Fatih Altaylı’nın ödülünü kızı Zeynep Altaylı, TGC Basın Özgürlüğü Ödülleri Seçici Kurul Başkanı Nazan Moroğlu’ndan aldı. Zeynep Altaylı “Babamı bu ödüle layık gördüğünüz için teşekkür ederim. Umarım bir daha hiçbir genç hapiste olan anne babası yerine ödül almak durumunda kalmaz” dedi. Zeynep Altaylı törende Fatih Altaylı’nın cezaevinden gönderdiği mesajı okudu:
“Değerli meslektaşlarım bir gazeteci olmaya ve kalmaya çalışarak geçirdiğim 43 yıllık meslek hayatımda sizlerle beraber olmaktan her zaman mutlu oldum. İyi ki varsınız, iyi ki hala bir aradayız. Öncelikle birkaç gün önce kaybettiğimiz sevgili Altan Öymen için saygılarımı ve rahmet dileklerimi sunmak istiyorum. Altan abinin arkasından söylenenlere bakınca; bu meslekte onurumuzu korumanın ne kadar değerli bir miras olduğunu görüyorum. Beni bu onurlu ödüle layık görmeniz çok değerli. Bu meslekte 28 yıl önce TGC’nin bana verdiği Sedat Simavi Ödülü’nü de evimdeki kütüphanede saklıyorum. Basın Özgürlüğü Ödülü de onun yanında yerini alacak. Silivri’den en içten sevgi ve selamlarımı gönderiyorum. Merak etmeyin Silivri soğuk değil.”
Törene Zeynep Altaylı’nın yanı sıra Fatih Altaylı’nın eşi Hande Altaylı ve kardeşi Ceren Erenoğlu da katıldı.
“NEVŞİN MENGÜ ADINA ÖDÜLÜ EKİBİNDEN ALPASLAN AKKUŞ ALDI”
Nevşin Mengü mazereti nedeniyle törene katılamadı. Ödülü ekibinden Alpaslan Akkuş aldı. Akkuş’a ödülünü TGC Denetim Kurulu üyesi Hilmi Hacaloğlu verdi.

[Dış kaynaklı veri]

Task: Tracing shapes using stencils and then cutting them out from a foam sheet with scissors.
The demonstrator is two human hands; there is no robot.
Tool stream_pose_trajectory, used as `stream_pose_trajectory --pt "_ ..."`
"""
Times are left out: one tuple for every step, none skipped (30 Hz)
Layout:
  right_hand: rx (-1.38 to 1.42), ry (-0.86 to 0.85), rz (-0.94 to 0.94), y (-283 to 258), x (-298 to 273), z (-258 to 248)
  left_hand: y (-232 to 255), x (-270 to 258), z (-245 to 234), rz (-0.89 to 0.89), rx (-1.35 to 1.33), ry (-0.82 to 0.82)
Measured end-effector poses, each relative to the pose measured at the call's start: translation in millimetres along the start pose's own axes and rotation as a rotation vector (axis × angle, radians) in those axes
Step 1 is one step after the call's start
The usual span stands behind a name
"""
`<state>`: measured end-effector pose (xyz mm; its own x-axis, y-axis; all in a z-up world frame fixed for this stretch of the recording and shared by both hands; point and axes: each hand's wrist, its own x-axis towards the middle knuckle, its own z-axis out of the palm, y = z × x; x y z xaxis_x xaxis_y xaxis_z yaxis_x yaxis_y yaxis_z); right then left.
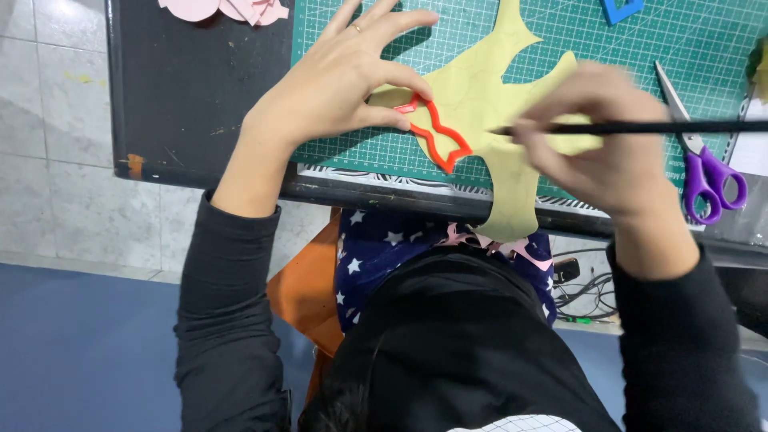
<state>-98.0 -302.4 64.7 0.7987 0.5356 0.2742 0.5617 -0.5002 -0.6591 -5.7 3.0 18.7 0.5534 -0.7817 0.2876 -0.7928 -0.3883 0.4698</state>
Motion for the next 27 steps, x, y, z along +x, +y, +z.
stream_pose_trajectory --pt "0.080 0.151 -0.055 9 -18 -4 2 -2 -5 0.010 -0.013 0.016" --pt "0.166 0.302 -0.106 19 -37 -8 3 -4 -9 0.020 -0.026 0.032" --pt "0.167 0.301 -0.109 16 -59 -9 8 -14 -16 0.019 -0.024 0.034" --pt "0.133 0.415 -0.022 14 -82 -10 13 -24 -23 -0.049 -0.117 0.063" --pt "0.101 0.528 0.069 12 -106 -11 18 -34 -29 -0.117 -0.211 0.090" --pt "0.103 0.527 0.067 16 -126 -11 28 -54 -28 -0.120 -0.209 0.091" --pt "0.034 0.553 0.104 21 -146 -10 38 -74 -29 -0.200 -0.276 0.194" --pt "-0.035 0.579 0.141 26 -165 -10 48 -93 -29 -0.279 -0.342 0.298" --pt "-0.033 0.581 0.135 20 -173 -3 59 -110 -22 -0.277 -0.336 0.301" --pt "0.030 0.651 0.278 15 -181 5 70 -127 -15 -0.382 -0.366 0.349" --pt "0.097 0.713 0.427 8 -190 13 83 -145 -7 -0.491 -0.399 0.395" --pt "0.101 0.712 0.426 8 -191 17 91 -152 4 -0.494 -0.396 0.395" --pt "0.173 0.734 0.462 8 -192 22 98 -159 15 -0.531 -0.363 0.408" --pt "0.245 0.755 0.498 8 -193 27 105 -166 27 -0.567 -0.330 0.420" --pt "0.245 0.754 0.498 10 -191 30 111 -161 31 -0.568 -0.331 0.422" --pt "0.281 0.772 0.489 12 -188 33 116 -155 36 -0.536 -0.336 0.450" --pt "0.316 0.790 0.477 15 -185 36 122 -150 40 -0.504 -0.341 0.481" --pt "0.316 0.788 0.473 14 -184 37 126 -138 39 -0.505 -0.339 0.485" --pt "0.340 0.775 0.449 15 -180 38 128 -124 36 -0.495 -0.288 0.483" --pt "0.364 0.762 0.425 17 -177 39 130 -111 33 -0.485 -0.236 0.481" --pt "0.363 0.758 0.416 18 -173 39 127 -98 31 -0.484 -0.232 0.490" --pt "0.346 0.764 0.406 19 -169 39 123 -85 29 -0.479 -0.154 0.521" --pt "0.330 0.769 0.400 19 -166 39 121 -73 26 -0.477 -0.078 0.549" --pt "0.330 0.763 0.395 23 -163 40 108 -59 24 -0.480 -0.076 0.556" --pt "0.342 0.791 0.372 26 -160 41 94 -46 20 -0.443 0.014 0.600" --pt "0.355 0.819 0.348 29 -156 43 80 -32 16 -0.404 0.104 0.642" --pt "0.354 0.816 0.345 29 -155 44 66 -20 11 -0.405 0.105 0.647"
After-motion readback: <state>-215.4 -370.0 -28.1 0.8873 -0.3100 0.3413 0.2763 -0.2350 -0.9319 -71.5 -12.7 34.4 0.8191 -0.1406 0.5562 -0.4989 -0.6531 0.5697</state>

Alpaslan Akkuş “Bu ülkede basın özgürlüğü her zaman sorunluydu. Biz basın özgürlüğü için daha fazla gazetecilik yapacağız. Bu mücadelenin içerisinde bizi de ödüle layık gördüğünüz teşekkür ediyoruz. Bu ödülü mesleği yaparken hayatını kaybedenlere ve cezaevindeki meslektaşlarımıza adıyoruz” dedi.
“ÖZLEM GÜRSES: HAYATIMIN EN DEĞERLİ ÖDÜLÜ”
Ödülünü TGC Başkan Yardımcısı İhsan Yılmaz’dan alan Özlem Gürsel ödül töreninde yaptığı konuşmada şu görüşleri paylaştı:
“Bizi izlemekten bize güvenmekten bizi desteklemekten hiçbir şekilde vazgeçmeyen değerli izleyicilerimize çok teşekkür ediyorum. Hayatımın en değerli ödülü olarak kütüphanemde, çalışma masamda yerini alacak. Bu ödüle beni layık gören TGC Yönetim Kurulu’na Seçici Kurula, bize bu yolları açan, bu uğurda hayatından olan, cezaevinde yatan tüm meslektaşlarıma teşekkür ediyorum.”